The Bengals benched virtually all their starters in Thursday night's capper, but they still couldn't get to Saturday's final cut without injuries impacting the roster even as they took a 20-7 half-time lead over the Colts at Paul Brown Stadium despite injuries to back-up quarterback Matt Barkley and H-Back Cethan Carter.
The Bengals went through pre-season finale déjà vu when they lost Barkley with a left knee injury on the game's second series and turned to Jeff Driskel to finish off a touchdown drive capped off by running back Tra Carson's one-yard touchdown for a 7-0 lead 8:16 into the first quarter.
It was Driskel who got hurt in last year's finale against the Colts when he broke his hand early in the second quarter during his first series and missed the first half of the season. A year later he came into this game in what was characterized as a "neck-and-neck competition," in an all-or-nothing battle for the No. 2 job.
Driskel may have won it this year, but it's not by TKO because he put on a blazing show Thursday that included a microwave 13-play touchdown drive in 2:10 that consumed 85 yards and nded with two seconds on the first half clock when he hit wide receiver Josh Malone in the left corner of the end zone for a 20-yard touchdown pass. That's a nice book-end to his winning 33-yard touchdown pass to wide receiver Auden Tate with 2:04 left in the pre-season opener against the Bears.
Driskel hit 10 of his last 12 passes while finishing the half 14 of 20 for 116 yards and a 101.2 passer rating. In the drive Driskel deftly used two timeouts and his alert spike with 13 seconds left at the 20 ended a string of nine straight completions.
Naturally he went to his man Tate to get it all going. He hit him on the sidelines for a 26-yarder on third-and-11 from the Bengals 14. Bengals head coach Marvin Lewis had seen enough and went with No. 4 QB Logan Woodside to start the second half.

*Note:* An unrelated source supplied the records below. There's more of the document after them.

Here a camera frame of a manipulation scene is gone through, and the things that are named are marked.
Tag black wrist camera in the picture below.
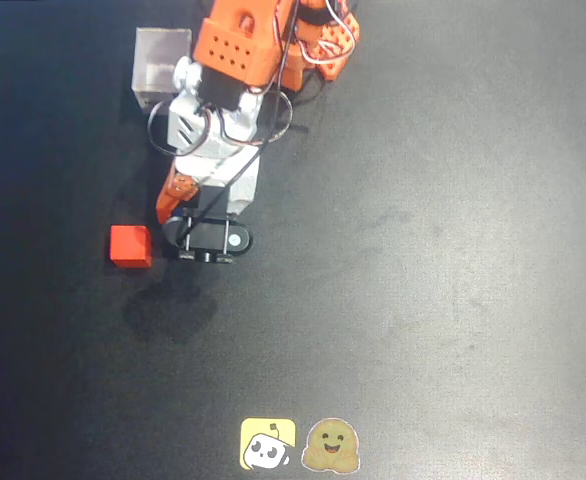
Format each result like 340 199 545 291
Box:
161 184 255 265

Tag white cardboard box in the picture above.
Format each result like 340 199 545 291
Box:
131 26 195 115

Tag yellow robot sticker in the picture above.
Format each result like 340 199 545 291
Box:
239 417 298 471

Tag red cube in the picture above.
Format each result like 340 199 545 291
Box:
108 224 154 270

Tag white cable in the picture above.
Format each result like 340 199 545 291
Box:
296 0 357 65

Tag black mat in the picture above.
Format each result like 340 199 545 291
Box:
0 0 586 480

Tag hugging face emoji sticker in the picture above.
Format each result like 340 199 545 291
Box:
300 417 362 473

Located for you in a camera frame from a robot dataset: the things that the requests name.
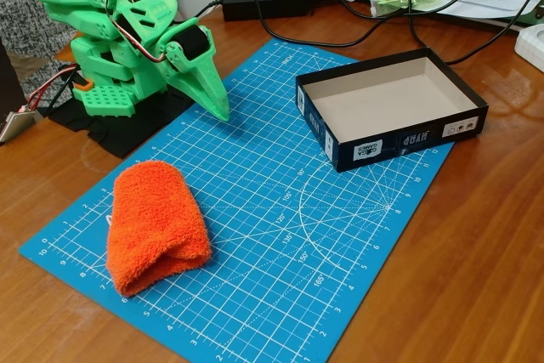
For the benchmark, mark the green 3D-printed robot arm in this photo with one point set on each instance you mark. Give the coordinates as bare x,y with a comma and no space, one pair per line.
106,65

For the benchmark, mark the black cardboard box tray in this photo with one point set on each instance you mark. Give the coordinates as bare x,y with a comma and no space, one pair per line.
382,99

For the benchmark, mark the blue cutting mat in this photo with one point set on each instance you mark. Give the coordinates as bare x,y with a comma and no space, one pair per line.
255,231

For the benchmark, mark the small silver circuit board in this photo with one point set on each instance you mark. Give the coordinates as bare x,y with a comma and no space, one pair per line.
16,125

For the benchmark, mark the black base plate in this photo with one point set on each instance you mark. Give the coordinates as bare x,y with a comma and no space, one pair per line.
127,133

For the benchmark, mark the orange fuzzy sock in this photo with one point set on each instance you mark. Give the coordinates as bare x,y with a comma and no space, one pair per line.
155,227

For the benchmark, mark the grey speckled fabric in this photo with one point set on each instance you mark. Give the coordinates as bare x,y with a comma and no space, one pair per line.
30,31

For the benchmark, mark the orange plastic tab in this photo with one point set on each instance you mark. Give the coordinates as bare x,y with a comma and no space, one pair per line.
83,86

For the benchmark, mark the white moulded plastic object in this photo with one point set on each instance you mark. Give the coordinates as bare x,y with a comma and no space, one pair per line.
531,44

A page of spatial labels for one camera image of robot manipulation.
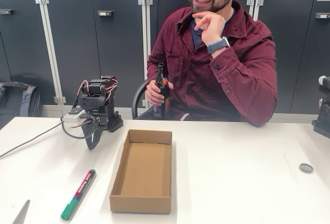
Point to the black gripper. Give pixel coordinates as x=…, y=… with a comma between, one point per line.
x=95, y=133

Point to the green edding marker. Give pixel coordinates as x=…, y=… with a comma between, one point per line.
x=78, y=194

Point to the brown beer bottle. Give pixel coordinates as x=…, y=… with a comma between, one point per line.
x=162, y=79

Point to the man's left forearm maroon sleeve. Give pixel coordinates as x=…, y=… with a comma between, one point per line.
x=245, y=87

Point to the man's right forearm maroon sleeve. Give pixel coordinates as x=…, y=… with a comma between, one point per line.
x=152, y=72

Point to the idle black robot arm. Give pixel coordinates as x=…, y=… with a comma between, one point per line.
x=323, y=121

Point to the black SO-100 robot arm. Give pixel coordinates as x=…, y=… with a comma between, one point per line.
x=114, y=121

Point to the man's right hand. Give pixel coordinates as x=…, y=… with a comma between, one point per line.
x=153, y=94

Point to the man's left hand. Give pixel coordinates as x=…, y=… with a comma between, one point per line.
x=214, y=28

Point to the black chair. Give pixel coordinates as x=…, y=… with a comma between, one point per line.
x=136, y=95

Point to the open brown cardboard box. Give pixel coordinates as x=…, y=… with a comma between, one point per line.
x=144, y=172

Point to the grey backpack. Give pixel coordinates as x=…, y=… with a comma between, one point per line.
x=28, y=100

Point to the grey pointed strip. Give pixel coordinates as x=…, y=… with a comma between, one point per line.
x=22, y=213

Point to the man in maroon jacket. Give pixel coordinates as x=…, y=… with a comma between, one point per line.
x=206, y=85

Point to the smartwatch with blue band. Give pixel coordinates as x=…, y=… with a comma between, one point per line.
x=217, y=45

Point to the silver bottle cap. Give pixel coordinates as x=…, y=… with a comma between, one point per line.
x=306, y=168

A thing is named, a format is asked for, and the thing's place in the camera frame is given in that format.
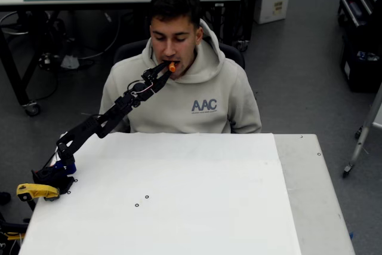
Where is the man in beige hoodie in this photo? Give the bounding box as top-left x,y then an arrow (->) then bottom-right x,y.
99,0 -> 263,134

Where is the black office chair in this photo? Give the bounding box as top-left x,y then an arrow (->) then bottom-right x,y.
112,39 -> 246,72

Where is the white crumpled item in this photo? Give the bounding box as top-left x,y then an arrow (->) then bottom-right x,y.
60,54 -> 80,69

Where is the large white paper sheet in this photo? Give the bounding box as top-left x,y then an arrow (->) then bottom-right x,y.
18,132 -> 302,255

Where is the yellow black clamp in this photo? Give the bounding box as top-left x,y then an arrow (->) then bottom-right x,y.
16,183 -> 62,202

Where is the black yellow tool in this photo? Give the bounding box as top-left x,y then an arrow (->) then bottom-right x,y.
0,219 -> 29,241

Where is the black storage bin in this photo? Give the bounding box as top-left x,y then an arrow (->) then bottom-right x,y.
340,24 -> 382,93

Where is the grey metal stand leg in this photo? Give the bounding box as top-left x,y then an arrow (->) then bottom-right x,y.
342,81 -> 382,179

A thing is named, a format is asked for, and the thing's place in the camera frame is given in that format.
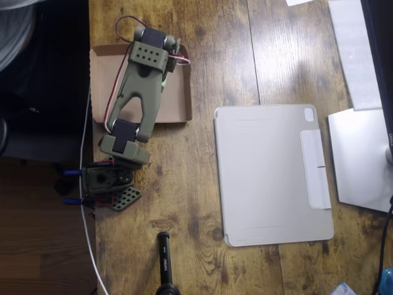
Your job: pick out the white and blue packet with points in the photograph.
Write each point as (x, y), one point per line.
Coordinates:
(344, 290)

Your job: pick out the black computer monitor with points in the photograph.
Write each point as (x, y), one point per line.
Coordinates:
(380, 46)

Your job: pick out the silver monitor stand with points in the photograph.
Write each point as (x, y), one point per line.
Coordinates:
(359, 159)

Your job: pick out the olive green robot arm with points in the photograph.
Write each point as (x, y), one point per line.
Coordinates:
(138, 86)

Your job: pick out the dark perforated base plate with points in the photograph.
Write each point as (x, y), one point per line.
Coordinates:
(127, 198)

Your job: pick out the grey sheet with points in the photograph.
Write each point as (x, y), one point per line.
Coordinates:
(353, 46)

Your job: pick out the black camera stand pole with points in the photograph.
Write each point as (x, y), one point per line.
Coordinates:
(164, 261)

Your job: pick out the tablet in beige folio case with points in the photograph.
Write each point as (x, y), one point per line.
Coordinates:
(276, 199)

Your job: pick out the brown cardboard tray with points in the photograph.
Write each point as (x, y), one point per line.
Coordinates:
(175, 101)

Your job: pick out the blue round object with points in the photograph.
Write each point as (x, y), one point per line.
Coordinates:
(387, 281)

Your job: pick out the white paper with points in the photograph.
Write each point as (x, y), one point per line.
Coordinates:
(298, 2)

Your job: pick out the person in grey shirt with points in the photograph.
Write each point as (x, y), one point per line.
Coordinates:
(12, 37)

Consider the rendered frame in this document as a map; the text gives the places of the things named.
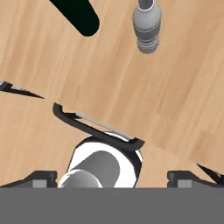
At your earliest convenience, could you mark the black glass bottle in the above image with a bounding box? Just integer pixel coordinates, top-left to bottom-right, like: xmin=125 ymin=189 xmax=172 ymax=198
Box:
xmin=49 ymin=0 xmax=101 ymax=38

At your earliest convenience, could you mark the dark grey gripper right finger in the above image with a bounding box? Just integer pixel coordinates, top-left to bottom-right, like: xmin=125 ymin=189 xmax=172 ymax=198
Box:
xmin=166 ymin=170 xmax=224 ymax=189

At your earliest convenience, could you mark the white and black round thing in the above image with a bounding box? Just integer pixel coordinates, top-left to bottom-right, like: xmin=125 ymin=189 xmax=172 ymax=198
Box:
xmin=57 ymin=131 xmax=144 ymax=189

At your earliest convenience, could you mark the grey plastic bottle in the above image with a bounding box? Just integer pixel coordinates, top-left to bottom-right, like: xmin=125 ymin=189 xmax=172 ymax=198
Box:
xmin=131 ymin=0 xmax=163 ymax=54

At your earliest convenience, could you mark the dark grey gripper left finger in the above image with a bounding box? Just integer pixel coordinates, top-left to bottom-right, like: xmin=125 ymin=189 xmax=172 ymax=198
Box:
xmin=0 ymin=170 xmax=59 ymax=189

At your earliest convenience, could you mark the black drawer handle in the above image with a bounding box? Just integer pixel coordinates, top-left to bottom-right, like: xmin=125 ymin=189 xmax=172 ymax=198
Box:
xmin=0 ymin=80 xmax=46 ymax=100
xmin=195 ymin=163 xmax=224 ymax=186
xmin=52 ymin=102 xmax=146 ymax=151

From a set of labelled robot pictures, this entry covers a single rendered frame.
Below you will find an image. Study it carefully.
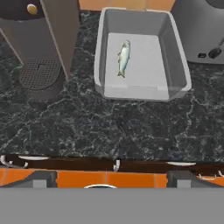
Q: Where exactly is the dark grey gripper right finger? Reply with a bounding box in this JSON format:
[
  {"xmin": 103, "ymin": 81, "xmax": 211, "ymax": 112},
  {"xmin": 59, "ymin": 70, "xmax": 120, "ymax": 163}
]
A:
[{"xmin": 166, "ymin": 170, "xmax": 224, "ymax": 189}]

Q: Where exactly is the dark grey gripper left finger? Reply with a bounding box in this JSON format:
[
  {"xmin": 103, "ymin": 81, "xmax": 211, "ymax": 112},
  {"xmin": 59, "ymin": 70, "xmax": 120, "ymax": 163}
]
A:
[{"xmin": 1, "ymin": 170, "xmax": 58, "ymax": 189}]

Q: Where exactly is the clear grey tupperware container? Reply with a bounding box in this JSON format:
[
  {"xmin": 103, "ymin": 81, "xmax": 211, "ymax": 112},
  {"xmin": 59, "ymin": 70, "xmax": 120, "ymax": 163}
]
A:
[{"xmin": 94, "ymin": 6, "xmax": 193, "ymax": 102}]

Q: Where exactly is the silver green fish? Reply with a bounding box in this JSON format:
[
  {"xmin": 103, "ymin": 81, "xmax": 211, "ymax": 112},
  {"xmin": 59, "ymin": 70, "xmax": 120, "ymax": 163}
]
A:
[{"xmin": 116, "ymin": 39, "xmax": 131, "ymax": 79}]

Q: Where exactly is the white round rim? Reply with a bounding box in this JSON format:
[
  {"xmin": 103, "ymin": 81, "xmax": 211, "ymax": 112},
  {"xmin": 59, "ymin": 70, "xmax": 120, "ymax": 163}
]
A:
[{"xmin": 83, "ymin": 184, "xmax": 118, "ymax": 189}]

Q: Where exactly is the dark brown coffee machine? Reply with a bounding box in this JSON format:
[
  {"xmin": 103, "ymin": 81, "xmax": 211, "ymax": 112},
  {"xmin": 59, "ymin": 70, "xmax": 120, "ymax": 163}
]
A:
[{"xmin": 0, "ymin": 0, "xmax": 81, "ymax": 102}]

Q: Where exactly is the grey toaster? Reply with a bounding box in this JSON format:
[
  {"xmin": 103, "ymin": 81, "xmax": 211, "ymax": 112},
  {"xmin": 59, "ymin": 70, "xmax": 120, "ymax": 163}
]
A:
[{"xmin": 170, "ymin": 0, "xmax": 224, "ymax": 66}]

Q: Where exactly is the white flat oval handle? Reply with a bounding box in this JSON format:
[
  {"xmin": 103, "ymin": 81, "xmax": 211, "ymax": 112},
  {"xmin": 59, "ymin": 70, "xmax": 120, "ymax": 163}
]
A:
[
  {"xmin": 165, "ymin": 161, "xmax": 197, "ymax": 167},
  {"xmin": 17, "ymin": 155, "xmax": 51, "ymax": 162}
]

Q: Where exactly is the white curved cupboard handle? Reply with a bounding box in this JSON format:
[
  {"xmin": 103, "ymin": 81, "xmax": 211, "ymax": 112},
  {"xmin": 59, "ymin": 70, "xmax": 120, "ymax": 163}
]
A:
[
  {"xmin": 0, "ymin": 155, "xmax": 29, "ymax": 170},
  {"xmin": 197, "ymin": 171, "xmax": 224, "ymax": 179},
  {"xmin": 112, "ymin": 158, "xmax": 122, "ymax": 172}
]

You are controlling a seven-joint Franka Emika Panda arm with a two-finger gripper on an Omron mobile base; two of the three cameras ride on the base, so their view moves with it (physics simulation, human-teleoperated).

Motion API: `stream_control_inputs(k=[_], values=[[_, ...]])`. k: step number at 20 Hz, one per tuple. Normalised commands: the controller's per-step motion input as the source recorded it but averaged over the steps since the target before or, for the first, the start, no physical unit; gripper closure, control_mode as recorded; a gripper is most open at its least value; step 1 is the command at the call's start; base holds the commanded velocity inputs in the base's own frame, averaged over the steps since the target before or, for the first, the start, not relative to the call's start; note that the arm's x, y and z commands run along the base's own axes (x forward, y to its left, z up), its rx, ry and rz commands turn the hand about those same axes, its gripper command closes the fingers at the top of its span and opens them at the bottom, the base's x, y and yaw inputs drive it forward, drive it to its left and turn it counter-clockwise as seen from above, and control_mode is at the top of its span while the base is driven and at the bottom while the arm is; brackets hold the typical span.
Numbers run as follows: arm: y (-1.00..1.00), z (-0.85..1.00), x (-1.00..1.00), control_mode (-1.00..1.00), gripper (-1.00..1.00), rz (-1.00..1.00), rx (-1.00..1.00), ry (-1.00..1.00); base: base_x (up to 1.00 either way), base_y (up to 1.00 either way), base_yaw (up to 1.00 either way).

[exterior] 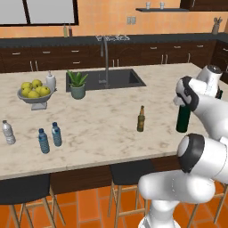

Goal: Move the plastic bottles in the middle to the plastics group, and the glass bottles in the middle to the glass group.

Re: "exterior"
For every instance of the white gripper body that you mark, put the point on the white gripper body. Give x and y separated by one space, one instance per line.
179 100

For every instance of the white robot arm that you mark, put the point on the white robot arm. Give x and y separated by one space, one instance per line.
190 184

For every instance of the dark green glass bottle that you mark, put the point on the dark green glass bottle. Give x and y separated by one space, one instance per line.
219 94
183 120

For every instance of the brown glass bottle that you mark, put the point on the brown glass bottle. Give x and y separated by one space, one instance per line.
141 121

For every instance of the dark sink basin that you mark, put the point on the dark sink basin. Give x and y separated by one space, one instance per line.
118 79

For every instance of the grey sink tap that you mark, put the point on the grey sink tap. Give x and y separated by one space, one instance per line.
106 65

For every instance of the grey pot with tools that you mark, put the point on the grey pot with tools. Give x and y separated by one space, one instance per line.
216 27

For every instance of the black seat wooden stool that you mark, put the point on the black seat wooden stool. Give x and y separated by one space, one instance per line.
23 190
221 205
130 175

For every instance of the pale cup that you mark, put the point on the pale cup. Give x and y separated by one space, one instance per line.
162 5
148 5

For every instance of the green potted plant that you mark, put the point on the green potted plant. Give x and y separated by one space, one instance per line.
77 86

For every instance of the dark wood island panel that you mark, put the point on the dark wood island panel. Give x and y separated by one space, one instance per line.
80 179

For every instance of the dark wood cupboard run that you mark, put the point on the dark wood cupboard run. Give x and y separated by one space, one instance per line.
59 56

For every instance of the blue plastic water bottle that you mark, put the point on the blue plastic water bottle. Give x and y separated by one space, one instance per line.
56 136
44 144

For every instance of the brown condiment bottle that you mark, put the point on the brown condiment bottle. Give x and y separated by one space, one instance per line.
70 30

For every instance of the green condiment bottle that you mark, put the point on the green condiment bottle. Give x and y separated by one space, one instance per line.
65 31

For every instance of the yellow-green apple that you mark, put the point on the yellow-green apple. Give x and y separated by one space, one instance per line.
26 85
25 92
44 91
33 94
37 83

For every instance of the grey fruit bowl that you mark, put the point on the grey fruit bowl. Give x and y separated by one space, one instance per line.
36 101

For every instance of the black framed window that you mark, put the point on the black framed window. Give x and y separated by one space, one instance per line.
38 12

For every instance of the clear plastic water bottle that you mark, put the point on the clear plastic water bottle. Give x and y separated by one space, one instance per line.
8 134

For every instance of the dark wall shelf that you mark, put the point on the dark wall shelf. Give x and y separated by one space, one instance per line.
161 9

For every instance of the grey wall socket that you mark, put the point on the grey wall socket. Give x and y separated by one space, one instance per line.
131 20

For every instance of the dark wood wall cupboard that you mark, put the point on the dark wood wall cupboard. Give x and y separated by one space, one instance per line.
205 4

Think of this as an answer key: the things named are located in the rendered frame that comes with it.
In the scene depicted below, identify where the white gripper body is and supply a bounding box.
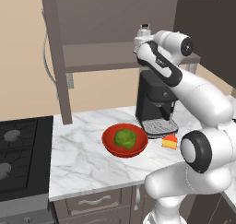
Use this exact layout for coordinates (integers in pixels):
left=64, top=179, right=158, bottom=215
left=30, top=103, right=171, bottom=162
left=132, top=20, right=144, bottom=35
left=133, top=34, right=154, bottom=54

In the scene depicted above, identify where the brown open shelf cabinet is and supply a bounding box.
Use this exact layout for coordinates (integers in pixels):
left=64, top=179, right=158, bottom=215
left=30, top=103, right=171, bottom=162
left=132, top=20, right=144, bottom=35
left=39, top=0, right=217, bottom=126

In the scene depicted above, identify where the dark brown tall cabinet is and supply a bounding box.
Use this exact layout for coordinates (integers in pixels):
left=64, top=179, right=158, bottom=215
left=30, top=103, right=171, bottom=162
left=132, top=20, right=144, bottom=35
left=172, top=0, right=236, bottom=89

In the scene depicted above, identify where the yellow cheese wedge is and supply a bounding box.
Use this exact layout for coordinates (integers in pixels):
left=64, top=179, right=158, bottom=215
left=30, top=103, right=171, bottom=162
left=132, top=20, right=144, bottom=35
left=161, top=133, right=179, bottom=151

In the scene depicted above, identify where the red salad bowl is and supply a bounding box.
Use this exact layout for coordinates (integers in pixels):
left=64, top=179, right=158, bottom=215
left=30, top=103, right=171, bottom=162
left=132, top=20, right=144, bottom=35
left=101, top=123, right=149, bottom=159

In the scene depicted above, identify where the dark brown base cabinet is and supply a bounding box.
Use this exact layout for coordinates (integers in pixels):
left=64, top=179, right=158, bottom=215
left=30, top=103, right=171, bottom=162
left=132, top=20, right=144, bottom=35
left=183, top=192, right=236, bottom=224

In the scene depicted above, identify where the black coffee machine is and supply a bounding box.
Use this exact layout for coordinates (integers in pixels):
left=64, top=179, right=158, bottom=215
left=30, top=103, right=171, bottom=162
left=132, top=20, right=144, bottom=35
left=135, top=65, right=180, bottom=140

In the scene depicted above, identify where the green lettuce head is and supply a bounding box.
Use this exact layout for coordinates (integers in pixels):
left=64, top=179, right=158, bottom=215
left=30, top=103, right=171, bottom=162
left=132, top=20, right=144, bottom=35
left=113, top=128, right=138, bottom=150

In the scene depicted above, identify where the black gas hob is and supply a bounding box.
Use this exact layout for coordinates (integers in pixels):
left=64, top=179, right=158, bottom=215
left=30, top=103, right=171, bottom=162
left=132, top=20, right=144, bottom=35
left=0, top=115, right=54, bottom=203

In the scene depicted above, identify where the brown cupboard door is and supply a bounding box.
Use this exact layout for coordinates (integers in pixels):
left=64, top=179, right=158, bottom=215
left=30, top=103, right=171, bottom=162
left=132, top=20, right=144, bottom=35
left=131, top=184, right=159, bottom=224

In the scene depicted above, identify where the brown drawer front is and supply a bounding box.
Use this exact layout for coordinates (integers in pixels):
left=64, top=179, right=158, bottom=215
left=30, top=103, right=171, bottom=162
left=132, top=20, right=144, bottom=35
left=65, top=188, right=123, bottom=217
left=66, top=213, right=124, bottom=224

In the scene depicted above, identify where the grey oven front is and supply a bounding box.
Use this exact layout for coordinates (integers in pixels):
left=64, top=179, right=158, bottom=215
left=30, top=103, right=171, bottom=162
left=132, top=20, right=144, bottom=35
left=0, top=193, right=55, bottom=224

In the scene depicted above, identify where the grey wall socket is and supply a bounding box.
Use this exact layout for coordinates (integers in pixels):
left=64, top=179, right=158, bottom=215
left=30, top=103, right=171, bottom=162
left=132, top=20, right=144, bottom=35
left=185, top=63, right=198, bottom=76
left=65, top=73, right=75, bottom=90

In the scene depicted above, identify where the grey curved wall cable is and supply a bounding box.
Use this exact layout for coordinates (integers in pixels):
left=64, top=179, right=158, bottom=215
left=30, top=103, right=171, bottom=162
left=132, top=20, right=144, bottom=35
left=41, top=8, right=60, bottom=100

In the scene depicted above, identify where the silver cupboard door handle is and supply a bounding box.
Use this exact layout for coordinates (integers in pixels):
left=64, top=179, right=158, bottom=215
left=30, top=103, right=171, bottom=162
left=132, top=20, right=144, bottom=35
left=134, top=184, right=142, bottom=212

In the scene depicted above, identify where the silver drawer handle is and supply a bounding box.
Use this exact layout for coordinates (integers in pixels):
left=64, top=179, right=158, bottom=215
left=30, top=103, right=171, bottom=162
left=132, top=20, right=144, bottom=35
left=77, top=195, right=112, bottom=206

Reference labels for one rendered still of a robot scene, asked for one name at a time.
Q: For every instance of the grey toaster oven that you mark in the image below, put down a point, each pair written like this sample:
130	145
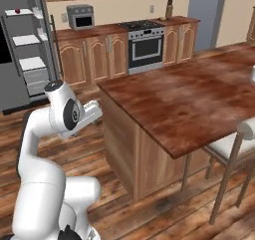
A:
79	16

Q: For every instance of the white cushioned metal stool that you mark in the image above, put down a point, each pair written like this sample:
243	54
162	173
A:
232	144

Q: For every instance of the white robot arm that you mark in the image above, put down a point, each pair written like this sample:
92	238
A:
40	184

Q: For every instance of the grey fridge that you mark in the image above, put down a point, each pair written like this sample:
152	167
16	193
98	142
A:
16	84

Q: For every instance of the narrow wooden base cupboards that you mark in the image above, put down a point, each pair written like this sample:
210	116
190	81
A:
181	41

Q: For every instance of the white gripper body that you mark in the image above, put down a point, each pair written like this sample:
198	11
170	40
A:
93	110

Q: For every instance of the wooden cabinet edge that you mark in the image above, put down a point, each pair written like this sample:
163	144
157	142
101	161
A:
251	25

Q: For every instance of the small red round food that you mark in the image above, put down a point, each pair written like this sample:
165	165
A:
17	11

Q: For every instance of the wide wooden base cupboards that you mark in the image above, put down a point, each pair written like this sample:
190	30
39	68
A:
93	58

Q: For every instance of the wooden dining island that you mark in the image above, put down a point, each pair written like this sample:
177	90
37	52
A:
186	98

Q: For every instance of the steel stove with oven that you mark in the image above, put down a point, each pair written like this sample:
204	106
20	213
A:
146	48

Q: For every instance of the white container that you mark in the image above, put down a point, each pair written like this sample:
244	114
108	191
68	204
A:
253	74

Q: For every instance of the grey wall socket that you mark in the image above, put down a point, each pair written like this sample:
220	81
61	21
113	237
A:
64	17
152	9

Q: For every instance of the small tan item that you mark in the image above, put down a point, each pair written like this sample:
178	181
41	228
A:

Barkley started Thursday and got victimized by a beautiful long ball dropped by wide receiver John Ross at the Colts 3. Just like Sunday in Buffalo, Ross sped by the secondary and was open, but this time he couldn't fend off an arm grabbing him and he juggled the ball before dropping it.
Then the luckless Barkley hit wide receiver Kermit Whitfield between the hashes to convert a third-and-13, but he dropped it. Barkley got hurt on the play and Colts end Kemoko Turay was called for roughing the passer.
Driskel then finished off a drive that began when Bengals end Carl Lawson, the only regular to play significant snaps Thursday, caused a fumble recovered by linebacker Brandon Bell. Driskel picked up seven yards on a scramble and they got 10 more on the next snap when rookie running back Mark Walton bolted 10 yards off left tackle right to set up his touchdown. That series was the best the Bengals have looked running the ball all preseason with six carries for 40 yards running behind a patchwork offensive line of (left to right), Jake Fisher at tackle, Christian Westerman at guard, Trey Hopkins at center, T.J. Johnson at guard and Cedric Ogbuehi at tackle.
Carson looked ready to solidify that fourth and final running back spot with Walton, Joe Mixon and Giovani Bernard. He picked up a first down in the passing game on third-and-seven when that's exactly what he got on a check-down pass in the middle of the field at the Colts 7 and then Carson got six on the ground behind Ogbuehi before bucking over the middle for the score.
Another fumble recovery set up another touchdown when new Colts quarterback Phillip Walker fouled up his first snap when he and running back Branden Oliver failed to connect on a handoff and middle linebacker Hardy Nickerson was right there, went to the ground, scooped it up like first-year defensive coordinator Teryl Austin has been preaching and ran it to the Colts two.
This is why the coaches love Nickerson, a second-year undrafted free agent that thrives on smarts and reliability while always being in the right place and why he'll probably take the last backer spot opened by Vontaze Burfict's four-game suspension to start the season.
Walton ended up punching it in from the 1 on the second try after the fumble, but it was a costly scrum. On the first play Carter got hurt and that may shift the roster like the Barkley injury. It looked like Carter, a second-year guy that became a special teams staple for coordinator Darrin Simmons as a rookie, had been in a tight race with veteran Ryan Hewitt for the fourth and final tight end spot. With Hewitt taking just 10 snaps in the previous two games, it looked like they were leaning to Carter's athleticism on special teams.
A false start on rookie guard Brad Lundblade turned Jon Brown's extra point into a 38-yarder and Brown hooked it for his first miss of any kind this season. That gave them a 13-7 lead.
After Austin took over a defense that finished tied for generating the second fewest turnovers in the NFL last season, he has emphasized stealing the ball. The two first-half turnovers jacked their pre-season total to five. And they really had three because they stopped the Colts on fourth-and-one from the 50 with rookie linebacker Malik Jefferson coming down hill to stop Oliver on a run to the Bengals' left.